Barton Michael, Hamza Mahmoud, Guevel Borna
Medicine, Harvard Medical School, Boston, USA.
Quantitative Methods, Harvard School of Public Health, Boston, USA.
Cureus. 2023 Feb 15;15(2):e35037. doi: 10.7759/cureus.35037. eCollection 2023 Feb.

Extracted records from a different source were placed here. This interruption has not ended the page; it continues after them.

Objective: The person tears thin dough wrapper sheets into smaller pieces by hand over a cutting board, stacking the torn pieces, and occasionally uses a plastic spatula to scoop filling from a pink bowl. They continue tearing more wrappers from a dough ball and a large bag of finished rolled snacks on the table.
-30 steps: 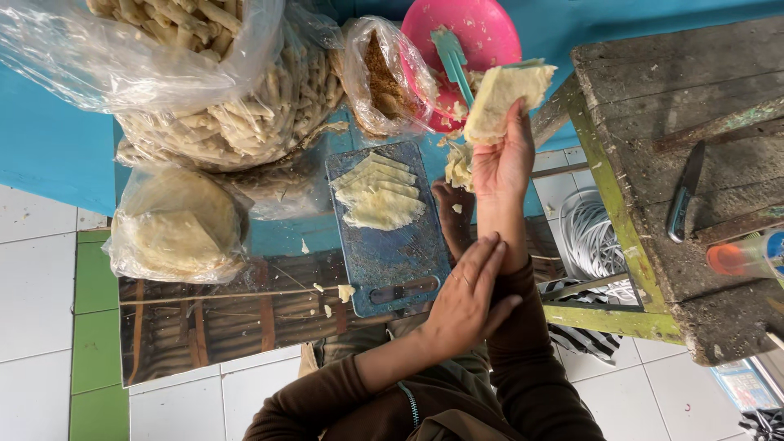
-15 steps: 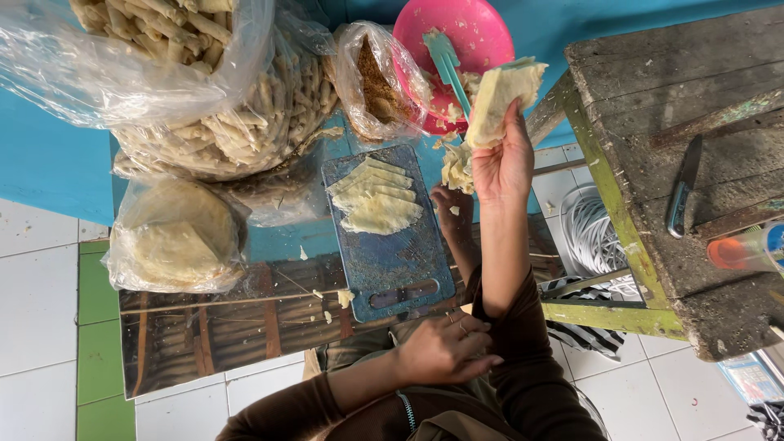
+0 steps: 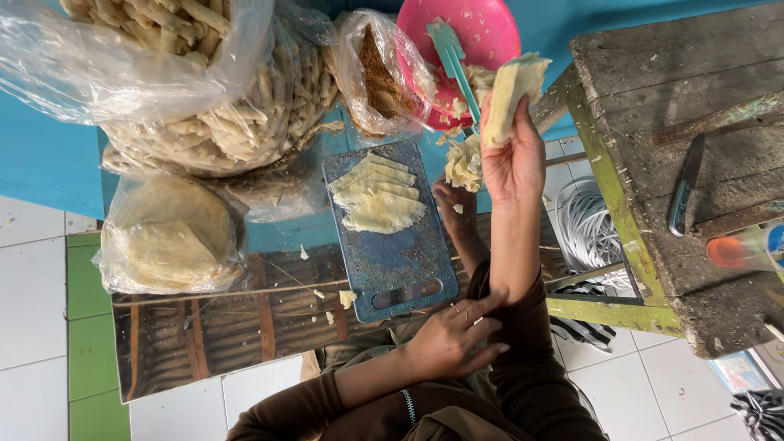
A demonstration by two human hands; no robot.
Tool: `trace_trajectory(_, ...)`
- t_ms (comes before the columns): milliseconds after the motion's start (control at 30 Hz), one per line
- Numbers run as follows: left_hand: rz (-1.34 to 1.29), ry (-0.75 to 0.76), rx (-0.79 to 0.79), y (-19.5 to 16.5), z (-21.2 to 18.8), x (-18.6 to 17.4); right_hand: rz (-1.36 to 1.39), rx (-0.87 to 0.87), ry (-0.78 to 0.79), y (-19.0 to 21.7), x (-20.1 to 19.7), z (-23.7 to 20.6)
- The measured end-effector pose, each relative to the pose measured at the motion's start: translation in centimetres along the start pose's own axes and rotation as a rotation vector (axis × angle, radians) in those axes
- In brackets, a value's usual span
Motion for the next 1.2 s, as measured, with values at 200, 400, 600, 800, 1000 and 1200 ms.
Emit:
trace_trajectory(200, -0.165, -0.160, -0.084, 2.1, 1.9, -8.2, -0.423, -0.128, 0.047, -1.9, 2.3, -1.6)
trace_trajectory(400, -0.879, -0.429, -0.489, 14.8, 3.0, -15.3, -1.172, -0.389, 0.210, -8.8, 5.6, -4.5)
trace_trajectory(600, -1.396, -0.488, -0.497, 19.4, 0.1, -17.4, -1.783, -0.612, 0.703, -16.5, 11.0, -7.6)
trace_trajectory(800, -1.173, -0.468, -0.478, 19.5, -0.3, -20.5, -1.772, -0.469, 0.732, -18.5, 12.2, -7.1)
trace_trajectory(1000, -0.762, -0.386, -0.481, 17.8, -0.8, -20.9, -1.698, -0.493, 0.601, -19.2, 11.2, -6.9)
trace_trajectory(1200, -0.508, -0.358, -0.372, 16.7, -1.0, -22.1, -1.609, -0.446, 0.630, -19.8, 10.7, -7.2)
Point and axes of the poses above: each hand's wrist, its own z-axis towards the middle knuckle, its own x-axis out of the palm, y = z × x, the point moved 10 cm from there along z, towards the middle knuckle
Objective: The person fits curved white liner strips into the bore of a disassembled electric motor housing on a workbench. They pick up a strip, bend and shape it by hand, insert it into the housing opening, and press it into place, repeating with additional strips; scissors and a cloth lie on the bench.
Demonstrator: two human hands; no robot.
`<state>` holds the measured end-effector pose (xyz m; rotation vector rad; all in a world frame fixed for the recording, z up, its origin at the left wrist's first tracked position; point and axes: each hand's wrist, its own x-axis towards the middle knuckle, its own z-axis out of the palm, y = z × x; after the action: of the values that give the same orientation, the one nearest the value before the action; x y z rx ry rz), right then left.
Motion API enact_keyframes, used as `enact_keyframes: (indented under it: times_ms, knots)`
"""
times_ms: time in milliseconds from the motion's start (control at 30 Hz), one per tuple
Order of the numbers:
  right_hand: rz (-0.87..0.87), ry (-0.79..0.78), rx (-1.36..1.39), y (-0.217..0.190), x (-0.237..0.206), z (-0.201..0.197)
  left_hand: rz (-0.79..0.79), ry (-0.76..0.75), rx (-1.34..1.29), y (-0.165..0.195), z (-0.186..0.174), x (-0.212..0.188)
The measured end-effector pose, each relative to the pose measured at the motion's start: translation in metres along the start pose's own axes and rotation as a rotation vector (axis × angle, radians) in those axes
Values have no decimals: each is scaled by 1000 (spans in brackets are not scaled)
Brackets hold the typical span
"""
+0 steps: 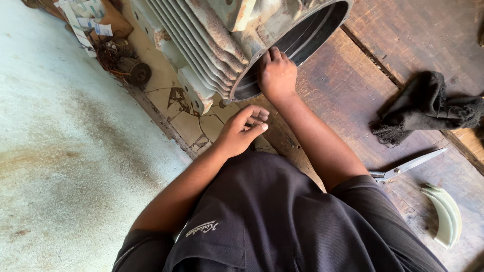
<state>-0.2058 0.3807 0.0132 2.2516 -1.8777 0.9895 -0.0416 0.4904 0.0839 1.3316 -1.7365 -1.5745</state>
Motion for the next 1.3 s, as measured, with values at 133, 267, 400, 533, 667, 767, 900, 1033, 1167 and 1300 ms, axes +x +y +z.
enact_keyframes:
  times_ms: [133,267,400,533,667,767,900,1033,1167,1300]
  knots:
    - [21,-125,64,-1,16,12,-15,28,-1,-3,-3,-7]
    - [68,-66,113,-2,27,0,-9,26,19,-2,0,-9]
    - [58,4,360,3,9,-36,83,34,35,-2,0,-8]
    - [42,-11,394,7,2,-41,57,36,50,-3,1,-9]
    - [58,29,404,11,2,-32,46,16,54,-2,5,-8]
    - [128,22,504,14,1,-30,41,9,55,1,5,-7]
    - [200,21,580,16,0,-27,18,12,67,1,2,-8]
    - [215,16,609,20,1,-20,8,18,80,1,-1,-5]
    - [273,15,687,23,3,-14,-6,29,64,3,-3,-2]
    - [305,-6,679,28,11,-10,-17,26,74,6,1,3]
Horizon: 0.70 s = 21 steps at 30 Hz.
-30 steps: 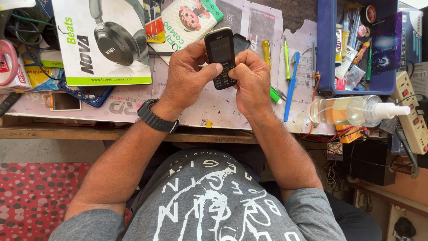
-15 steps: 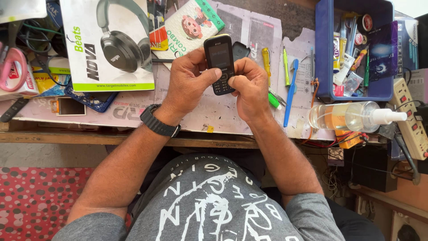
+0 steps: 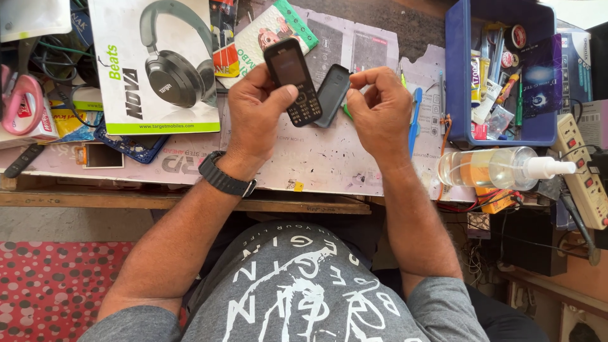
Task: The person uses a green pen-like tool to work on a small component, then assembles a yellow feature phone by inserting a SIM card and battery, closing the back cover, and testing the keypad. The phone is handed to another person at the end.
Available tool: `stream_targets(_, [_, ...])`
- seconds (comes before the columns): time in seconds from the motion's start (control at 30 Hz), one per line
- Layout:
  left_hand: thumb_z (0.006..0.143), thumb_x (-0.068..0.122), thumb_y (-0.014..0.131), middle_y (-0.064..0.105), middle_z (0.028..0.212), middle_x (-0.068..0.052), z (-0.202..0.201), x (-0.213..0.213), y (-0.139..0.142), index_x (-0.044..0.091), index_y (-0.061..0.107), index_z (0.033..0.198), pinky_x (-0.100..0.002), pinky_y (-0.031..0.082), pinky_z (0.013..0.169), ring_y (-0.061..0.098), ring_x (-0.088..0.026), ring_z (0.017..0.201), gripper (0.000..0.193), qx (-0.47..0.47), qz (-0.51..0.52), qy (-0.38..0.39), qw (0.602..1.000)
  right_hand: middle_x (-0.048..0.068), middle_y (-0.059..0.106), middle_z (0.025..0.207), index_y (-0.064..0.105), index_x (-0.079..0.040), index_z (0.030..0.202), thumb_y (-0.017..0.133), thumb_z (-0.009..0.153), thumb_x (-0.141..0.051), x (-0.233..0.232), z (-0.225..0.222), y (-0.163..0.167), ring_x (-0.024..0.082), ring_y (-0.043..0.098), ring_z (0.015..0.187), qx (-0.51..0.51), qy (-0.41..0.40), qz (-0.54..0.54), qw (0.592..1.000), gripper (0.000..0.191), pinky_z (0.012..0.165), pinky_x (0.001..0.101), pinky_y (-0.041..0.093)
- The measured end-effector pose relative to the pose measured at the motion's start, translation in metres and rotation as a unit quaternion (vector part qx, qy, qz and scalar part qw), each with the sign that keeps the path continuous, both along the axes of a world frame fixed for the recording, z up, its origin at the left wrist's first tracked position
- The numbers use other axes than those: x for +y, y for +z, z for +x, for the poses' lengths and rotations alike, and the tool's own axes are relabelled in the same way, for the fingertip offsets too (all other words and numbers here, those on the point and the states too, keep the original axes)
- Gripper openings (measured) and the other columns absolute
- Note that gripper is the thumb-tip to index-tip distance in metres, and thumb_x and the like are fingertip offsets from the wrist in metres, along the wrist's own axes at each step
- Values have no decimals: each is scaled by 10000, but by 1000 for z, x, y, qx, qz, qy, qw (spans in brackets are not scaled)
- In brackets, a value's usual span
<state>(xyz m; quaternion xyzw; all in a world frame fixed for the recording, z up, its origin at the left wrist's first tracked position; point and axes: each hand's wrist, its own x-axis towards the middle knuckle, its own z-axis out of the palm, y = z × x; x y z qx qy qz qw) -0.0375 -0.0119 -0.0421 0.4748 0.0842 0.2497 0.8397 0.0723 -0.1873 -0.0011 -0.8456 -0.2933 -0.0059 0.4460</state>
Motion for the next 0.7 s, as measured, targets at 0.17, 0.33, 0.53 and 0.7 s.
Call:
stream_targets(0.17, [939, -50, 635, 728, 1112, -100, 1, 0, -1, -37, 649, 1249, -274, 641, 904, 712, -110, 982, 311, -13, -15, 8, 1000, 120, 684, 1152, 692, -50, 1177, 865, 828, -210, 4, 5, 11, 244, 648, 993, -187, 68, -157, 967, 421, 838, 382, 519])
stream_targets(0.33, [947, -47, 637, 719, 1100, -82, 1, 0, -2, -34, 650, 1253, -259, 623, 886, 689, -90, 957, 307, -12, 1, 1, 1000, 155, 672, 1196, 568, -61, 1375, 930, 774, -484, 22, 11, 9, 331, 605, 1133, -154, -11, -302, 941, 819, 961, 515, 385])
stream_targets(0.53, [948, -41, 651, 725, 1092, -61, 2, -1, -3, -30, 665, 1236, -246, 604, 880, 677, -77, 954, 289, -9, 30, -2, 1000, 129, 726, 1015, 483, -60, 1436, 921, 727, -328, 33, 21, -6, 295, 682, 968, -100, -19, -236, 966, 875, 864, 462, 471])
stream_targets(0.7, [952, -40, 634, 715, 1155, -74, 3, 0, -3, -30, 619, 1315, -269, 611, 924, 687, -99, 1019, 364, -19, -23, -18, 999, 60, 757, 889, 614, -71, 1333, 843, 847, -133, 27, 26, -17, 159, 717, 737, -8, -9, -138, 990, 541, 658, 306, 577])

Background and objective While the potential of machine learning (ML) in healthcare to positively impact human health continues to grow, the potential for inequity in these methods must be assessed. In this study, we aimed to evaluate the presence of racial bias when five of the most common ML algorithms are used to create models with minimal processing to reduce racial bias. Methods By utilizing a CDC public database, we constructed models for the prediction of healthcare access (binary variable). Using area under the curve (AUC) as our performance metric, we calculated race-specific performance comparisons for each ML algorithm. We bootstrapped our entire analysis 20 times to produce confidence intervals for our AUC performance metrics. Results With the exception of only a few cases, we found that the performance for the White group was, in general, significantly higher than that of the other racial groups across all ML algorithms. Additionally, we found that the most accurate algorithm in our modeling was Extreme Gradient Boosting (XGBoost) followed by random forest, naive Bayes, support vector machine (SVM), and k-nearest neighbors (KNN). Conclusion Our study illustrates the predictive perils of incorporating minimal racial bias mitigation in ML models, resulting in predictive disparities by race. This is particularly concerning in the setting of evidence for limited bias mitigation in healthcare-related ML. There needs to be more conversation, research, and guidelines surrounding methods for racial bias assessment and mitigation in healthcare-related ML models, both those currently used and those in development.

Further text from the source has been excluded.